ただ、それがこの夫婦のペースであったのかもしれないと考えると、瑞希はそのペースを自分一人で維持したまま今も生きていることになります。百枚の祈願書を書き、いなくなった者にずっと囚われている。優介の好物だったのだろう白玉を作るのもその一環でしょう。この旅は優介が世話になった人を解放する旅になるわけですが、そこには瑞希も含まれていたのかもしれません。瑞希が言う「帰りたくなかったら燃やさなきゃいいの?」にも「この街に住みたい」にも「ウーン」とうなるだけだったり、体を合わせようとしなかったり、自分との関係を断ち切らせようとしているようにも思えます。しかし瑞希に謝りたいという思いがあるから連れて回る優介は、勉強会で「この時代に生まれて本当によかった。この宇宙はまだ始まったばかり」と言うことで瑞希に思いを伝え「どうやって謝ればいいか分からなかった、叶ったよ」と言います。結局伝えたかったのは謝罪よりも感謝だったのだろうと思うのです。

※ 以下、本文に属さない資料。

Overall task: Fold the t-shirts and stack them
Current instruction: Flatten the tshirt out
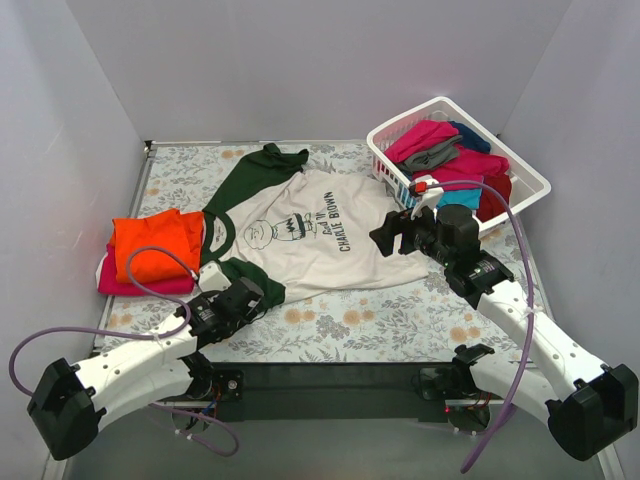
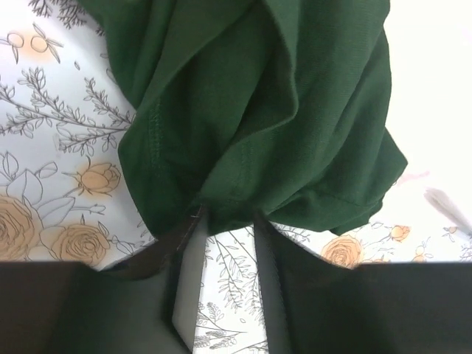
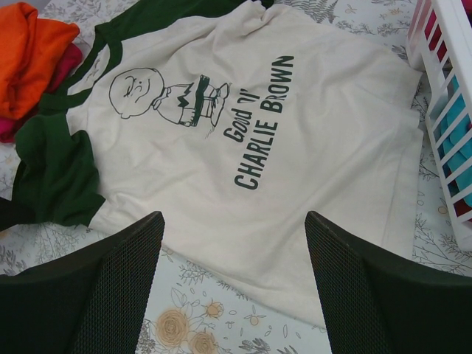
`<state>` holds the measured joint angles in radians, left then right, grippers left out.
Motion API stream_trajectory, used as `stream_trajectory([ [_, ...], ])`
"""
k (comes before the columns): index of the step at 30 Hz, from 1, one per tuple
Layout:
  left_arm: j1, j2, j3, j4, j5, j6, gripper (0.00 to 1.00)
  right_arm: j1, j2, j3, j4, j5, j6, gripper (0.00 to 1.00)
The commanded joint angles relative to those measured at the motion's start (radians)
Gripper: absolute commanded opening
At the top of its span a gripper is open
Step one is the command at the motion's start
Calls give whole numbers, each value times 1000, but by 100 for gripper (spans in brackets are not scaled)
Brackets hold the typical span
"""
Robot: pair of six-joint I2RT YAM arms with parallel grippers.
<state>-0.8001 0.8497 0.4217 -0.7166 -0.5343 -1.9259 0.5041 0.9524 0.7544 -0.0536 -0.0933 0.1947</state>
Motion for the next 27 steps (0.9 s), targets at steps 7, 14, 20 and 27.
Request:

それは瑞希にとっても同じことで、必要だったのは諦めることではなく、むしろ寄り添うことだったのでしょう。再び白玉で召喚した後は、鬱屈した思いをぶつけ、過去の男の話をし、抱き合う。言いたかったことを言い、やりたかったことをやる。二人にはまだ本当の意味での旅に出る準備が出来ていなかったのでしょう。そうしてここではない美しい場所へ去る優介と、祈願書を燃やし生の世界へ歩み去る瑞希。岸辺を歩くようなどっちつかずの曖昧な旅はようやく彼岸と此岸とに別れ、双方にとっての新たな旅立ちへと変わるのです。意外にも、これ以上ない愛のドラマでした。